### Assigned task:
Gather all lines in the entries that include the word "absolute".

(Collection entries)
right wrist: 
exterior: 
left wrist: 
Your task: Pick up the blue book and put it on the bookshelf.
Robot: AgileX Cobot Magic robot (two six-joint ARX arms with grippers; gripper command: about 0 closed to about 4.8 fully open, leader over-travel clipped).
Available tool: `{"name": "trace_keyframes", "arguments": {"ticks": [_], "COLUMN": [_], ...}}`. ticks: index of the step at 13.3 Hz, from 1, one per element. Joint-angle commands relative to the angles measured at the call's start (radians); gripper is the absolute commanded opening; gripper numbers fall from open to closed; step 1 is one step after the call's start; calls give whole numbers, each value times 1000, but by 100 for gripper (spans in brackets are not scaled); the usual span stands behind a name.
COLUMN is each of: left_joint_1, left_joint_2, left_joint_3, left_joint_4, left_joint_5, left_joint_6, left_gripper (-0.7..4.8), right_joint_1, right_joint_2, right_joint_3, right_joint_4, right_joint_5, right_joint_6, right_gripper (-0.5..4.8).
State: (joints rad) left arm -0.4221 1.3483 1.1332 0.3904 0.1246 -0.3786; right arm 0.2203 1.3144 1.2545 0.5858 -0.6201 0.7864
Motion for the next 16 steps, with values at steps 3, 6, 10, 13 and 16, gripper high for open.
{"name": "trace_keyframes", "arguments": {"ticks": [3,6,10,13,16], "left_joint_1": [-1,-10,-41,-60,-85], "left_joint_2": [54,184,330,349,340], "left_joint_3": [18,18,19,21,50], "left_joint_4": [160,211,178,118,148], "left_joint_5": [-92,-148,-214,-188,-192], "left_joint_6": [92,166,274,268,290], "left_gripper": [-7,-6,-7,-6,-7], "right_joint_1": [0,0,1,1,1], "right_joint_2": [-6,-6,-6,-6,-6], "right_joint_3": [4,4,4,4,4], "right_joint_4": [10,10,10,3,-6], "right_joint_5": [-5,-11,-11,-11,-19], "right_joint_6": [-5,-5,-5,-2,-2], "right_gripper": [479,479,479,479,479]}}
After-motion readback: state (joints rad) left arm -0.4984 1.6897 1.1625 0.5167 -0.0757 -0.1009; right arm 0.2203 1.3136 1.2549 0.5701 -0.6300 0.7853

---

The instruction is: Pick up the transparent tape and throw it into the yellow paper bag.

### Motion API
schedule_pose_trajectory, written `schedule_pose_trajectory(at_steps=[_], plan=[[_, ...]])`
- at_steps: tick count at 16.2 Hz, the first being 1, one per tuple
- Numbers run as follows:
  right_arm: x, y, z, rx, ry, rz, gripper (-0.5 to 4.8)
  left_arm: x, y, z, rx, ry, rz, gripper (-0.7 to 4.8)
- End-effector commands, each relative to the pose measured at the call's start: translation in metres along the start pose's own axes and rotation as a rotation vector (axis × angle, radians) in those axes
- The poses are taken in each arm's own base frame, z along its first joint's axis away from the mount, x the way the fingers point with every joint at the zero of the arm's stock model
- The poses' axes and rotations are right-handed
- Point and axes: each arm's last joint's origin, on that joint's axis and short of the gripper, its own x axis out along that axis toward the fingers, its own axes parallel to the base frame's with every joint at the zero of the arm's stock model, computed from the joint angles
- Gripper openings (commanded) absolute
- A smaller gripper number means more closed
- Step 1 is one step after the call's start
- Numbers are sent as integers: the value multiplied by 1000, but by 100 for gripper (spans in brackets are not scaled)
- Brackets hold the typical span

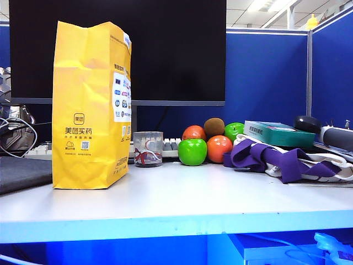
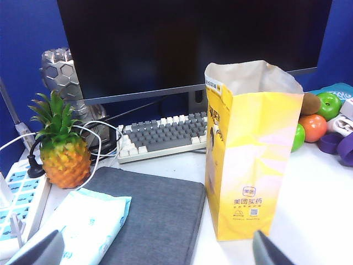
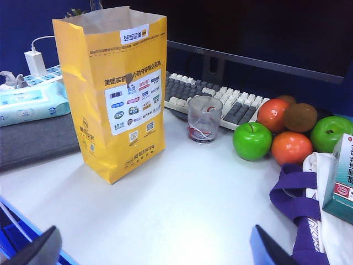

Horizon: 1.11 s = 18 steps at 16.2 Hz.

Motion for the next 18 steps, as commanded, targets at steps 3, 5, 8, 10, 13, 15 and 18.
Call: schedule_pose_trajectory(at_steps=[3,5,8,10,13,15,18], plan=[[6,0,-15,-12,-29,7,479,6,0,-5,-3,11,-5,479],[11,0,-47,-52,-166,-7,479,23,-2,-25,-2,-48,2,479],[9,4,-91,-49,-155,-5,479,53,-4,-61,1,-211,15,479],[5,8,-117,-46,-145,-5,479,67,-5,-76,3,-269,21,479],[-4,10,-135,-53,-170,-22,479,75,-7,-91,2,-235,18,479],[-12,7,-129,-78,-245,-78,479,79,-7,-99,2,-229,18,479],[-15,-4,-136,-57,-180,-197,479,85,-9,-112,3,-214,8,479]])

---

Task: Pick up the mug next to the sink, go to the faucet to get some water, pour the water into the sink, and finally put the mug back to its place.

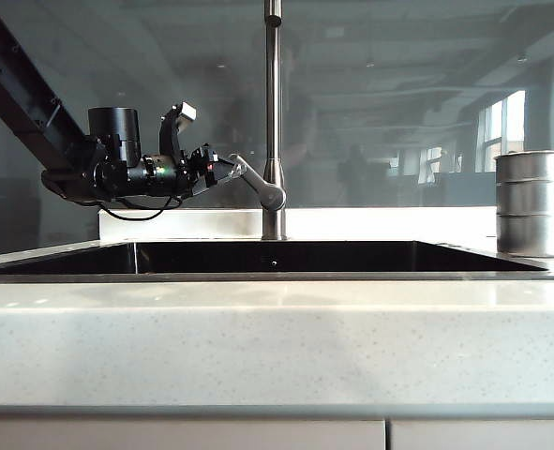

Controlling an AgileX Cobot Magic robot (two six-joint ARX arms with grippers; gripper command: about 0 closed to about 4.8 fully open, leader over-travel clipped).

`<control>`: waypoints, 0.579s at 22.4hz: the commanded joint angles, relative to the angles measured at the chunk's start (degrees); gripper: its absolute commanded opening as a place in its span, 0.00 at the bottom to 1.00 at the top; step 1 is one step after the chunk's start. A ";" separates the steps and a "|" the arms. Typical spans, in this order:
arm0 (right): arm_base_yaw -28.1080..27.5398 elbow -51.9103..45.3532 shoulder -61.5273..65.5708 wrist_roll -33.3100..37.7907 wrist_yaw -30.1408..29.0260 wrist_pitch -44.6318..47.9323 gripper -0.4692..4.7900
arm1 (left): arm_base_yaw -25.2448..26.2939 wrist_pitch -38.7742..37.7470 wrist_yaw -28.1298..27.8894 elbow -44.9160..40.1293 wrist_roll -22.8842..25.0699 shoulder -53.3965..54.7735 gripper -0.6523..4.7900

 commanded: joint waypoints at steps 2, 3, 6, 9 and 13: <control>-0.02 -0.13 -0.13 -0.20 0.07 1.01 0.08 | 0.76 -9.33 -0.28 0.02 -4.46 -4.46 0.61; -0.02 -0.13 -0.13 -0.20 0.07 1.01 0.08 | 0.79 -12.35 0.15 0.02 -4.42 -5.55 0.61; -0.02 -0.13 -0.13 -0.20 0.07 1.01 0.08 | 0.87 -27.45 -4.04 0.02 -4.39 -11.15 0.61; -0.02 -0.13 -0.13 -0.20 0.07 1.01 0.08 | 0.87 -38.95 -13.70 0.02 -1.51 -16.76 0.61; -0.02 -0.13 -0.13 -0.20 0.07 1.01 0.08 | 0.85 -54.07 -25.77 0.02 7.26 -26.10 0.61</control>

### Response box:
Available tool: `{"name": "trace_keyframes", "arguments": {"ticks": [_], "COLUMN": [_], ...}}`. ticks: index of the step at 13.3 Hz, from 1, one per element. Joint-angle commands relative to the angles measured at the call's start (radians); gripper is the absolute commanded opening; gripper numbers fall from open to closed; step 1 is one step after the call's start; calls give whole numbers, each value times 1000, but by 100 for gripper (spans in brackets are not scaled); the usual span stands behind a name.
- Gripper openings (commanded) absolute
`<control>`: waypoints, 0.579s at 22.4hz: the commanded joint angles, relative to the angles measured at the chunk's start (degrees); gripper: its absolute commanded opening as a place in its span, 0.00 at the bottom to 1.00 at the top; step 1 is one step after the chunk's start. A ";" separates the steps and a "|" the arms. Typical spans, in this order:

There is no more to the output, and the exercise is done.